Ah, well. More Sneaky Feels starting tomorrow, and I promise you'll be reading about me and Standing Rock soon.
Thanks to my colleague and teaching partner Nayma Qayum, I'll be discussing this recent piece from The Atlantic with my classes today as we begin our section on persuasive writing, with a focus shifted toward argumentation-as-understanding. Tomorrow I will vote, and the day after that I will be heading out to Standing Rock with Bill Housworth, an ardent Trump supporter who is also one of my oldest friends. We'll undoubtedly argue constantly and joyfully, as only people who understand each other as people can argue, when we're not too busy finding common ground in the mutual work we're doing and our shared heritage. It's going to be a very good week.
The last Sneaky Feel of this week's residency is an intentional anti-climax. Enjoy our shared quotidian middle, friends.
True story: I mostly dictated this one into my iPhone while driving down 9A one Thursday night (evidence below). Read it here!
Day 3, and I'm gonna hit you hard with this one. We all get the feels, but what are you going to do?
It's Day 2 of the Awst Press residency and here comes Sneaky Feel #13, in which Sylvia Plath and discomfort coexist in awkward liminal space (I know, big surprise).
Rave on, Sneaky Feelers!
Today marks the first day of the Sneaky Feels' weeklong residency at Awst Press's website! They'll be posting one a day all week.

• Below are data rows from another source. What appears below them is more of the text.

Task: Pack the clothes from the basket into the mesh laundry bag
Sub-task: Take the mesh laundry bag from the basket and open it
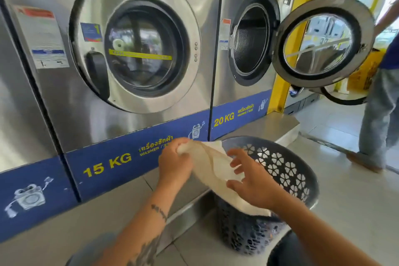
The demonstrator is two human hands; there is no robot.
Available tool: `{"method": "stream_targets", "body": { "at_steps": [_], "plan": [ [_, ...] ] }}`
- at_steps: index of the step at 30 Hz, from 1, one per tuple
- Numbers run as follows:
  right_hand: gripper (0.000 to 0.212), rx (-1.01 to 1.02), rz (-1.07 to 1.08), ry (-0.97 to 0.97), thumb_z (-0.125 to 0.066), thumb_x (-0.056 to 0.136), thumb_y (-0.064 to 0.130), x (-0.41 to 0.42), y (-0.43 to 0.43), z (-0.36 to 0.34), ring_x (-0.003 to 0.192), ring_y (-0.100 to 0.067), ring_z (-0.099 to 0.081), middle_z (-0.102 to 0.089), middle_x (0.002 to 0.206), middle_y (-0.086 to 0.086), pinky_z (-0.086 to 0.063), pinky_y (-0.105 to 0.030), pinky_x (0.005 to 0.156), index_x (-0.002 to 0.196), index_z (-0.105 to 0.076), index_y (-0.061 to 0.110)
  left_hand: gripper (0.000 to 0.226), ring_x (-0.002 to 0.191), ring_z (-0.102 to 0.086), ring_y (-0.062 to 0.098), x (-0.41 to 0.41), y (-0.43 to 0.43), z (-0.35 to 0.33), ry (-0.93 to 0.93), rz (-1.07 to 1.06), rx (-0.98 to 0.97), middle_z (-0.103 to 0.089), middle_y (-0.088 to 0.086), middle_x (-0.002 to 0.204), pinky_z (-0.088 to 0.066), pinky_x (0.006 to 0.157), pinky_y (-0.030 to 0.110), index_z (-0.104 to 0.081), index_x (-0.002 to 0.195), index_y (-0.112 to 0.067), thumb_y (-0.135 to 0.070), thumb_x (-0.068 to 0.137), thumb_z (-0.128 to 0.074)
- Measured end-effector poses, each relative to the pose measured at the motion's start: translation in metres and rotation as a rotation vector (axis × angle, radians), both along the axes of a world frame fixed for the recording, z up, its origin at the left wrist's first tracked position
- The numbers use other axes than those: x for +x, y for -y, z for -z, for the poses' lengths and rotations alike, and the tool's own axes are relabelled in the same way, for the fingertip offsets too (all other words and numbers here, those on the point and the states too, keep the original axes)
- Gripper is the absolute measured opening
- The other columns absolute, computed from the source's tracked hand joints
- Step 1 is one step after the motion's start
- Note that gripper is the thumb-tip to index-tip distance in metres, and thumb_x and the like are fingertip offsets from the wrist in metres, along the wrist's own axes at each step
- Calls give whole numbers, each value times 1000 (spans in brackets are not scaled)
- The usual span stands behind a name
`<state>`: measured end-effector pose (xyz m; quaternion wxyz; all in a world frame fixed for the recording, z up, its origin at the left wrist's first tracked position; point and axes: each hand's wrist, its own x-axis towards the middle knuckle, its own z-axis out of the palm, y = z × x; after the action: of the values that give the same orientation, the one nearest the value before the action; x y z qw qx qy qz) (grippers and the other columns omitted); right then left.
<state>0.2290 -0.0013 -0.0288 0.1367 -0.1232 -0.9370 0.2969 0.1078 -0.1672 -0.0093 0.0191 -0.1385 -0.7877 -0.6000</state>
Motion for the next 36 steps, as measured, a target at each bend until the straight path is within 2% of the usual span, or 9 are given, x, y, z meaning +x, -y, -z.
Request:
{"method": "stream_targets", "body": {
  "at_steps": [5, 9, 13, 16, 19, 27, 30, 33, 36],
  "plan": [
    [71, -70, -44, 51, -76, 86, 29, -10, 28, 2, 110, -14, -54, -51, 128, 3, -43, -25, 89, 144, -36, 31, 58, 94, -56, 7, -5, 42, -32, -137, 78, -59, -55, -25, 95, -52, 79, 29, -68, 107, -38, 2, 81, -34],
    [69, 181, 89, -119, -73, 85, 34, -48, 59, -2, 132, -25, -37, -37, 140, -1, -42, -37, 101, 144, -36, 28, 53, 101, -51, 3, -35, 70, -39, -378, 73, -217, -62, -13, 111, -39, 88, 17, -68, 111, -33, 4, 86, -38],
    [67, 252, 166, -68, -71, 88, 30, -92, 67, -5, 126, -29, -41, -38, 136, -6, -43, -37, 87, 143, -33, 26, 43, 100, -54, 12, -72, 93, -37, -472, 32, -374, -59, -6, 104, -42, 89, 23, -71, 105, -27, 0, 89, -41],
    [48, 48, 10, 26, -58, 91, 12, -117, 66, 10, 109, -28, -59, -63, 115, 0, -44, -35, 77, 134, -44, 30, 33, 102, -50, 12, -88, 100, -26, -422, 74, -444, -52, -6, 107, -37, 88, 23, -66, 116, -28, -13, 89, -55],
    [44, -273, -70, 30, -53, 90, 8, -126, 75, 22, 87, -19, -66, -66, 96, 5, -56, -38, 74, 126, -55, 32, 64, 113, -40, 7, -97, 102, -1, -310, 188, -453, -39, -11, 122, -31, 93, 22, -47, 133, -40, -11, 79, -67],
    [59, -689, -265, 237, -51, 92, -2, -124, 119, 75, 90, -26, -69, -61, 113, -14, -57, -28, 54, 131, -50, 42, 59, 106, -53, 14, -112, 132, 61, -365, -191, -197, -57, -9, 118, -41, 91, 29, -53, 117, -32, 7, 72, -57],
    [71, -631, -216, 226, -50, 93, -2, -131, 128, 96, 92, -26, -65, -54, 112, -9, -59, -31, 56, 138, -38, 52, 46, 99, -51, 10, -117, 148, 73, -377, -188, -350, -57, -8, 110, -36, 86, 22, -61, 103, -28, 9, 76, -52],
    [83, -482, -201, 181, -47, 91, -3, -137, 131, 105, 93, -25, -64, -56, 114, -4, -60, -32, 67, 145, -25, 56, 40, 87, -57, 20, -121, 157, 87, -359, -119, -483, -60, -3, 94, -43, 78, 35, -69, 79, -27, 8, 80, -51],
    [85, -349, -217, 102, -44, 84, -3, -140, 125, 108, 103, -17, -64, -66, 120, 6, -52, -29, 89, 148, -26, 52, 41, 91, -59, 24, -124, 154, 93, -319, -64, -555, -62, -5, 99, -44, 76, 34, -76, 98, -25, 3, 86, -48]
  ]
}}
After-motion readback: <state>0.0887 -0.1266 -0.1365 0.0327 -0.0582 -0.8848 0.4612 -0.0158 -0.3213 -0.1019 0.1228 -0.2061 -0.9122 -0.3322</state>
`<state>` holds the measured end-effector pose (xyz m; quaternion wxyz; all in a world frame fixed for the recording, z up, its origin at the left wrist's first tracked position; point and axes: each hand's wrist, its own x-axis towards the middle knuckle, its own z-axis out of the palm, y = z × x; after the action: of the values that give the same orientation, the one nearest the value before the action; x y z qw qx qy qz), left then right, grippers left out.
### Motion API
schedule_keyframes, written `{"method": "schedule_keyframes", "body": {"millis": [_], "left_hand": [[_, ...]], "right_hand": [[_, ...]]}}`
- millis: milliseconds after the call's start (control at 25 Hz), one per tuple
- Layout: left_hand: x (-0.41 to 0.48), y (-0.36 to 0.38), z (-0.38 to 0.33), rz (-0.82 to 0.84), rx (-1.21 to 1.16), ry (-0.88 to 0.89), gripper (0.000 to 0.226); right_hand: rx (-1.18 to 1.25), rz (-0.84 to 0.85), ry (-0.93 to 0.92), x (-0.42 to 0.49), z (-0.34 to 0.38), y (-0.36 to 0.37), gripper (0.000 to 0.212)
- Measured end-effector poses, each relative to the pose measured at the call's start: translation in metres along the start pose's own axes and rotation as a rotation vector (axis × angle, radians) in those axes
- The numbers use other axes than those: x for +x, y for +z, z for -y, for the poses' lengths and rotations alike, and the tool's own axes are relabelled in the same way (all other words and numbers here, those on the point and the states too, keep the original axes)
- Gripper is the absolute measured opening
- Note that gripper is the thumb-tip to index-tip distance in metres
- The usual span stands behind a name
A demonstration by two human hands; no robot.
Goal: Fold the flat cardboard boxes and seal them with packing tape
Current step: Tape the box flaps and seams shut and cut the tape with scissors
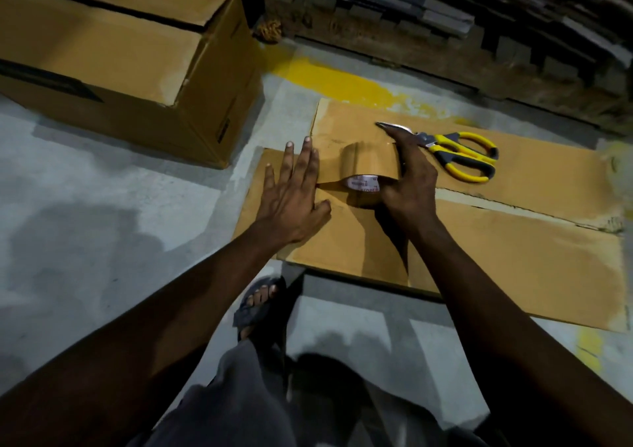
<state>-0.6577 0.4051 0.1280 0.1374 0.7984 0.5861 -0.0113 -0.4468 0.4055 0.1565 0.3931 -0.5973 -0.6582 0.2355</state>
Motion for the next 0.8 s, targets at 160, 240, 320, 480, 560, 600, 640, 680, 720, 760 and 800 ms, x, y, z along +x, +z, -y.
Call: {"method": "schedule_keyframes", "body": {"millis": [160, 240, 320, 480, 560, 600, 640, 680, 720, 760, 800], "left_hand": [[0.001, -0.004, -0.005, 0.056, 0.141, 0.005, 0.090], [0.002, -0.009, -0.009, 0.103, 0.181, 0.001, 0.090], [0.005, -0.015, -0.014, 0.174, 0.217, -0.004, 0.090], [0.016, -0.036, -0.026, 0.334, 0.343, -0.015, 0.091], [0.024, -0.044, -0.041, 0.395, 0.367, 0.007, 0.090], [0.025, -0.044, -0.053, 0.399, 0.346, 0.015, 0.089], [0.025, -0.039, -0.068, 0.390, 0.299, 0.009, 0.088], [0.025, -0.030, -0.083, 0.362, 0.240, -0.002, 0.088], [0.022, -0.018, -0.098, 0.317, 0.183, -0.019, 0.086], [0.020, -0.006, -0.113, 0.260, 0.140, -0.043, 0.084], [0.017, 0.003, -0.123, 0.203, 0.107, -0.075, 0.082]], "right_hand": [[-0.259, 0.138, 0.003, -0.001, -0.007, -0.017, 0.087], [-0.518, 0.129, -0.056, -0.003, -0.015, -0.036, 0.083], [-0.622, 0.052, -0.081, -0.008, -0.024, -0.060, 0.081], [-0.495, 0.004, 0.055, -0.015, -0.040, -0.089, 0.090], [-0.465, 0.019, 0.086, -0.014, -0.041, -0.087, 0.077], [-0.483, 0.031, 0.109, -0.014, -0.040, -0.084, 0.067], [-0.496, 0.043, 0.130, -0.014, -0.040, -0.081, 0.059], [-0.500, 0.049, 0.139, -0.015, -0.040, -0.079, 0.056], [-0.498, 0.054, 0.133, -0.016, -0.041, -0.078, 0.055], [-0.495, 0.068, 0.125, -0.017, -0.040, -0.078, 0.055], [-0.495, 0.096, 0.115, -0.017, -0.039, -0.077, 0.055]]}}
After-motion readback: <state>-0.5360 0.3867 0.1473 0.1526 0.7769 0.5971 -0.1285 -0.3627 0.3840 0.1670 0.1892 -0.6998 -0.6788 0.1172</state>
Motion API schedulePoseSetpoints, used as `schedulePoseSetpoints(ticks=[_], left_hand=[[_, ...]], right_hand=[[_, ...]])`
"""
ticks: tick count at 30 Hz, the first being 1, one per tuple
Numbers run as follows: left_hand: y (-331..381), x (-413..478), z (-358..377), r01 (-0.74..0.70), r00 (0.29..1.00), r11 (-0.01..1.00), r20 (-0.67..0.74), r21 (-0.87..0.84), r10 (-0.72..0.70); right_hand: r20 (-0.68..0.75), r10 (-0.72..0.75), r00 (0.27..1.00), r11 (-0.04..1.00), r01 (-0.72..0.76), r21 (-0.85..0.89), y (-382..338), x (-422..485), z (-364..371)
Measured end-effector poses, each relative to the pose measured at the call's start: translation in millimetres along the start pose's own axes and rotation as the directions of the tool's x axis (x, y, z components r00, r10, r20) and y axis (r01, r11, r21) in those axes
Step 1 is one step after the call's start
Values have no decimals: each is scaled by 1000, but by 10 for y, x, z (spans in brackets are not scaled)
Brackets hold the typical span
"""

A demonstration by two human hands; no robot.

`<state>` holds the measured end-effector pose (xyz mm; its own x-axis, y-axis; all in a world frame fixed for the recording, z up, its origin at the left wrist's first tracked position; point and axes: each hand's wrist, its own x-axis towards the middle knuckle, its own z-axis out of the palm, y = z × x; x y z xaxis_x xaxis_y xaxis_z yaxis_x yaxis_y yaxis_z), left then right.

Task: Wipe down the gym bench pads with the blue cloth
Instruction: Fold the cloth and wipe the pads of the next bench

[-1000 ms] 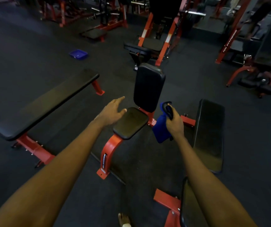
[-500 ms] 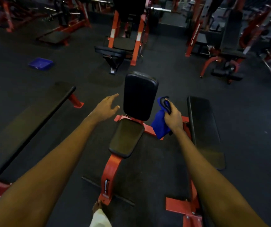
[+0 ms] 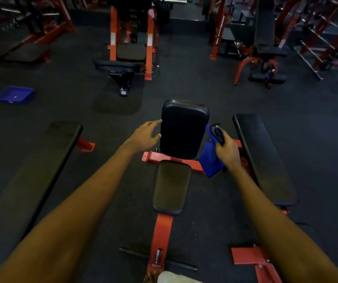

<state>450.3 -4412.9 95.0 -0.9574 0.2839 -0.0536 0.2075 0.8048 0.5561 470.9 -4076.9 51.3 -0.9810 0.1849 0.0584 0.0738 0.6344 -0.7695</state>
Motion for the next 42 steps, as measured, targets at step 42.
schedulePoseSetpoints(ticks=[42], left_hand=[[-1671,3890,316,-736,542,658,443,-160,714]], right_hand=[[-540,539,646,804,-586,102,-570,2773,2032]])
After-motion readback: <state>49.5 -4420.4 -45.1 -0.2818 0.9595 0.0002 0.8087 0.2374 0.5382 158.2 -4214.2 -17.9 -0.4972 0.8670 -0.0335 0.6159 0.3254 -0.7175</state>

Here's Monday's, #12, in which we go on the road, or On the Road, as the case may be.
Ok, so I'll put up two more SF's tomorrow and Friday, then next week is Awst Press's turn to host them! Tatiana Ryckman has chosen five new ones that fit together quite nicely, I think. Hope you do too.
I'm ultra-excited to announce that some lucky Sneaky Feels will have a special place with the wonderful Awst Press during the last week of October! Five special, all-new Feelies have been assembled by editor Tatiana Ryckman for a limited (read: into online perpetuity) run that week, one a day Monday through Friday. It's a Halloween Spectacular (that really has nothing to do with the holiday)!
I can't wait to tell you about it! In the meantime, here comes another one!
I know, this "locker talk" stuff has been worked to death, but...
When I was in high school, I was on the football team. I didn't play much, but I was on the team. I remember plenty of "locker room talk," whether it was in the locker room or at the lunch table or wherever. One guy, in an intimate moment, confessed that he'd lost his virginity the previous weekend by raping an unconscious girl at a party. (He of course didn't use the word "rape.") I remember being deeply disturbed, but saying nothing; he was a big guy, and no one else seemed to think he did anything wrong. But I still think about that guy. In fact, when I hear Donald Trump and his "locker talk" I think of him and hope he feels a deep remorse that Trump seems incapable of.
But there was another guy on the football team who was at that lunch table, or locker, or wherever it was this rapist made his disclosure. That other guy, who is still my friend, would be embarrassed if I named him, so I won't. But I remember him waiting silently until the talk died down and he had their attention. "She's very young to have gone through that," he said, and got up and left. That moment of empathy for a person we'd collectively deemed just a body that got raped - I didn't say anything, so I was complicit - has stuck with me for twenty-five years as an act of courage and civil disobedience against a male culture intent on justifying and perpetuating its own violence.
Everything I told you is just talk, just like Donald Trump says his "locker room" conversation is just talk. But speech is action, just as silence is inaction. Not speaking out against a man running for our highest office who brags about sexually assaulting women is complicity in propagating rape culture, and it's not something for which we should easily forgive ourselves.